Standards: Audio - High Efficiency Audio Codecs (HE-AAC)

HE-AAC builds on the foundations of AAC to deliver near CD-quality audio at bitrates as low as 32 kbps, making it the codec of choice for mobile TV, digital radio and low-bandwidth streaming. This guide unpacks the key technologies behind its efficiency gains.

High Efficiency AAC Audio Coding

High Efficiency AAC (HE-AAC) refines the original AAC coding techniques but remains compatible with MPEG-2 Part 7. It can deliver almost uncompressed CD-quality sound at 32 Kbps.

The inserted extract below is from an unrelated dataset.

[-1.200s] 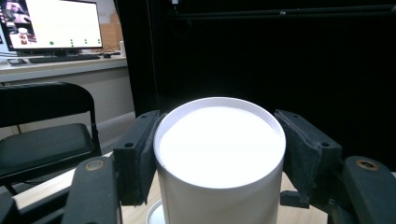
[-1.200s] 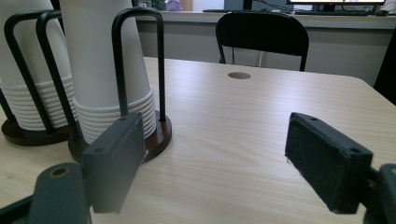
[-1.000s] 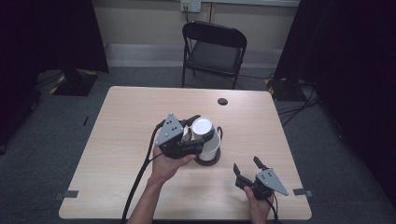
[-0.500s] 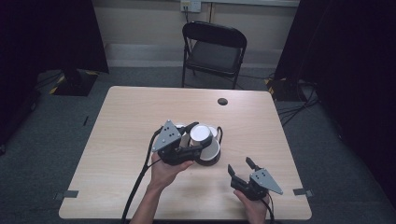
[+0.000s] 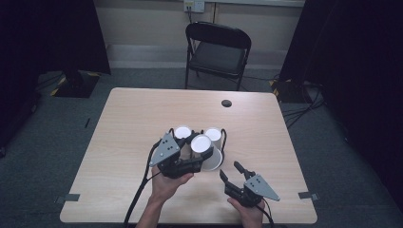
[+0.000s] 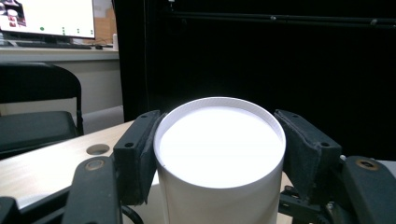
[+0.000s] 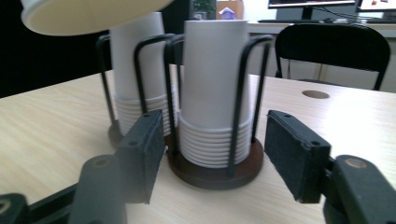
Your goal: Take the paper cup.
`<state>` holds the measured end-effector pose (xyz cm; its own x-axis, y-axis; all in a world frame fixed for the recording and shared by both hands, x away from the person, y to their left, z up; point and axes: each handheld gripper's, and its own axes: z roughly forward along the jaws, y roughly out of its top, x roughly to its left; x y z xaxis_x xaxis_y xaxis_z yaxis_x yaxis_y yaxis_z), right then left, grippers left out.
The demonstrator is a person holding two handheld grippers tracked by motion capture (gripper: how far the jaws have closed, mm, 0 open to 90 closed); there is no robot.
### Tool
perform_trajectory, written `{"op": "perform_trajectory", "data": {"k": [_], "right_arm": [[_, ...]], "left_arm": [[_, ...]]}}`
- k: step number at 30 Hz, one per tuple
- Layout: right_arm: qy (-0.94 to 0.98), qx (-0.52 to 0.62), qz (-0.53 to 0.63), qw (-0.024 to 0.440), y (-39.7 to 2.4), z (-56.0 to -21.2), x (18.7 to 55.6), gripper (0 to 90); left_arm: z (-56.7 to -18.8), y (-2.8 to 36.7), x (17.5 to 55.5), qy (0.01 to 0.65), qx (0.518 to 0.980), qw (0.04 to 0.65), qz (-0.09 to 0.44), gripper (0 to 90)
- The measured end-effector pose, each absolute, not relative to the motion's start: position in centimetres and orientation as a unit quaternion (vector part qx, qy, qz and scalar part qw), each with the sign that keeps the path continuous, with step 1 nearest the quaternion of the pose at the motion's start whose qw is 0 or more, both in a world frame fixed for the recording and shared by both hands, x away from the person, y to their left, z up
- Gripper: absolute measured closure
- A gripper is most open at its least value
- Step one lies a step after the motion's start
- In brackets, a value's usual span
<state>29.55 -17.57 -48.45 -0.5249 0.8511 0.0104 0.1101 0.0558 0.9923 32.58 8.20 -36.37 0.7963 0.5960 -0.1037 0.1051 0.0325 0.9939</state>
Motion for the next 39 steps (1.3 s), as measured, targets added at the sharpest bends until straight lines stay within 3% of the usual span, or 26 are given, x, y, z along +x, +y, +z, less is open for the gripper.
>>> {"op": "perform_trajectory", "data": {"k": [11,24,28,39], "right_arm": [[0.648,0.317,0.614,0.320,-16.5,-48.0,28.9,49.1],[0.644,0.249,0.632,0.351,-15.8,-47.7,28.5,59.1],[0.643,0.238,0.633,0.361,-15.7,-47.7,28.6,62.5],[0.640,0.231,0.638,0.360,-15.5,-47.8,30.0,67.3]], "left_arm": [[-38.2,8.4,32.7,0.275,0.675,0.670,0.143,34.5],[-39.6,9.3,33.7,0.302,0.659,0.684,0.081,34.5],[-40.0,9.5,34.3,0.322,0.655,0.682,0.038,34.5],[-40.0,8.6,34.1,0.326,0.659,0.677,0.022,34.5]]}}
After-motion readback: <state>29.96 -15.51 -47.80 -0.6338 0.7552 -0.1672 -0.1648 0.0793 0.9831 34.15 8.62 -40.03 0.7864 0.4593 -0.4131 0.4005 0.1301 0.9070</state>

HE-AAC is known by a variety of other names:

Alias	Canonical name
AAC+	HE-AAC v1
aacPlus	HE-AAC v1
aacPlus v2	HE-AAC v2
eAAC+	HE-AAC v2

These are some important features that HE-AAC introduces:

SpectralBand Replication (SBR).
Parametric Stereo (SSC).
Perceptual Noise Substitution (PNS).
Long Term Predictor (LTP).
Low Delay (AAC-LD).
MPEG-4 Scalable to Lossless (SLS).
AAC Scalable Sample Rate (SSR).
Structured Audio (SA).
Text To Speech (TTSI).
Error Resilience (ER).

Structured Audio and text to speech are extremely compact because they describe a sound that the player renders entirely in the receiving client. This can deliver performance as low as 100bps.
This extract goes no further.